Tampoco soy fotógrafo, pero he hecho obras en las que interviene la fotografía. Antes de hacer este proyecto Estenopéicas rurales, tuve una conversación con Cesar Jerez (vocero de la ANZORC) que me decía que hay una diferencia muy clara entre el origen de un grupo social campesino y la figura del obrero o la del productor agrícola. La diferencia entre esos dos tipos de campesinado es orgánica: el productor está desligado de la cultura del territorio y de la tierra, él produce y ve la tierra como un espacio cargado de un potencial productivo. El campesino, por su parte, vive en la tierra y ha desarrollado sus tradiciones familiares y culturales en contacto con ella. Para el campesino, la tierra tiene un potencial no solamente productivo sino también de “buen vivir”.

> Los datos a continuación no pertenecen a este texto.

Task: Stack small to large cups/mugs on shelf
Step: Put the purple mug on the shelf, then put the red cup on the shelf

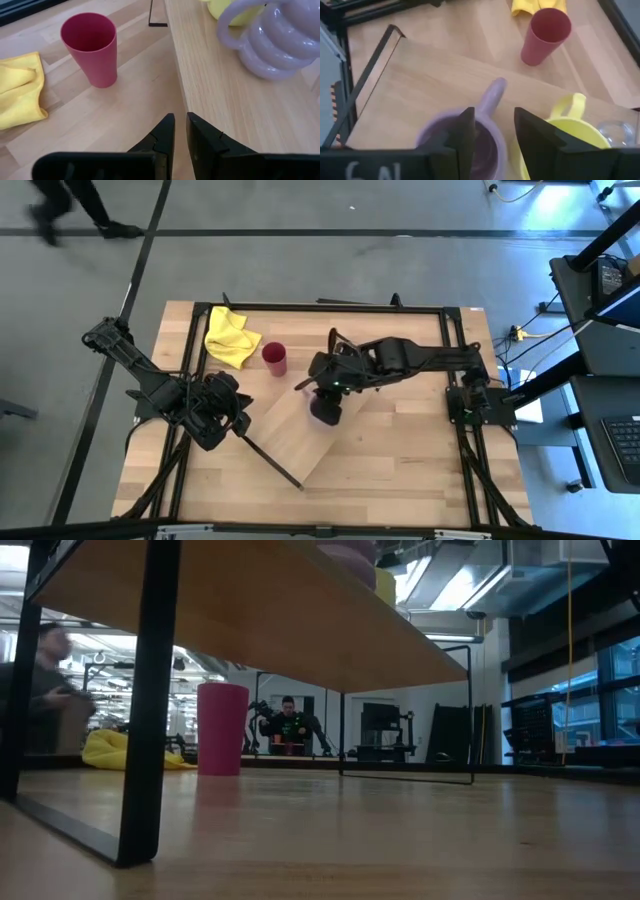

Con su trabajo, Cesar me habló mucho de la relación triangular existente entre el campesino, la tierra y su hogar. Me explicaba que dentro de esa triangularidad es que se define la cultura campesina. Pensé en todas las historias que las comunidades campesinas podrían contar desde su hogar. Pensé en qué pasaría si los muros pudieran hablar y contar esas historias. Quería que los muros fueran herramientas de testimonio. La pregunta fundamental era: ¿cómo puedo hacer para que el hogar campesino se convierta en una herramienta de testimonio de las luchas campesinas por la dignidad? Empecé a elaborar esa reflexión entendiendo cómo alrededor de la casa campesina siempre está presente el territorio cultivado. Esos son paisajes subversivos en los que me fui interesando.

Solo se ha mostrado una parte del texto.